Section Two: Reaction

            This book is phenomenal. Kath Weston does a great job of digging in deeper at why the current responses posed to climate change are ineffective. They are based around keeping industry’s discourse, and with that discourse surviving, then we will not be able to actually respond to climate change. Of course, her book is also incredibly depressing, and ends the same way most of these books end; thoroughly explaining the critique of neoliberal/late capitalism, while trying to maintain hope that things can change. Although, despite other ethnographies we have read, her arguments are backed up by thought-out, reasonable lines of thinking.

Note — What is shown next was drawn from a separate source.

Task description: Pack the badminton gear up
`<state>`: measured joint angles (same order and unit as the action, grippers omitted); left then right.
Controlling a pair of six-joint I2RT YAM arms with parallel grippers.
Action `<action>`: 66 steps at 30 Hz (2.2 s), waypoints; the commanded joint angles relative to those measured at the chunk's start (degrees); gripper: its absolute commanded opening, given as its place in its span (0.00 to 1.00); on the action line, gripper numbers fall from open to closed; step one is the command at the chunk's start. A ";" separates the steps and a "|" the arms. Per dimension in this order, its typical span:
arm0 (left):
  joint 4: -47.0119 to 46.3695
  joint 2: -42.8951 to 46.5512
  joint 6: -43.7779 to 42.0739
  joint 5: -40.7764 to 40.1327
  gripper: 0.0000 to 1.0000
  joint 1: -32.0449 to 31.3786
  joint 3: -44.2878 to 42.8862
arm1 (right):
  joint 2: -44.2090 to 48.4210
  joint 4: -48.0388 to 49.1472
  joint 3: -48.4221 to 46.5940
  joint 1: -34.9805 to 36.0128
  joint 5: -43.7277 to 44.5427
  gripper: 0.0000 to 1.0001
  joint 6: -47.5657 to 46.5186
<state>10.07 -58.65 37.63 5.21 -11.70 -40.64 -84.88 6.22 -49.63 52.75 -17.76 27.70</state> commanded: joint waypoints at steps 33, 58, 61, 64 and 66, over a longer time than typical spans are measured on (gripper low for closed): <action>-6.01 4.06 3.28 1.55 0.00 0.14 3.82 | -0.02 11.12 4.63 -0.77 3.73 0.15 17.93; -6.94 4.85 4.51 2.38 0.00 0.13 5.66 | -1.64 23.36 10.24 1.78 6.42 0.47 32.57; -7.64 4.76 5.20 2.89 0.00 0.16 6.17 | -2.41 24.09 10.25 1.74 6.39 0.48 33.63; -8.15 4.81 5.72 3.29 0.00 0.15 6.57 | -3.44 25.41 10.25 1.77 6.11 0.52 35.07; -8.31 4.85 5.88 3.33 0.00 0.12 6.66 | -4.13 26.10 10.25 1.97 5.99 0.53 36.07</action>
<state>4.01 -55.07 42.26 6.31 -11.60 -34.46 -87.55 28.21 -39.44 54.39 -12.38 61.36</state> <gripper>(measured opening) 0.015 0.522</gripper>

Section Three: Current Events

A news article released a few weeks ago talks about how Delhi will have difficultly meeting new emissions standards that have been set. The article discusses some of the issues and cites pollution as major concern that pushed for reform. Some of the problems with meeting the new emissions standards is that automobile makers would not be able to do it as quickly as they are being asked to, fuel issues with the new policy, and older cars not being able to accept new fuel. But, just as Weston mentions in her book, the new policy proposed and the responses to it seem to be substitutions rather than real solutions. Whatever responses that may come will be at-the-last-minute, and they do not address the issues of the automobile industry. Not once does the article mention an alternative to automobiles altogether, which is inherently the problem in itself.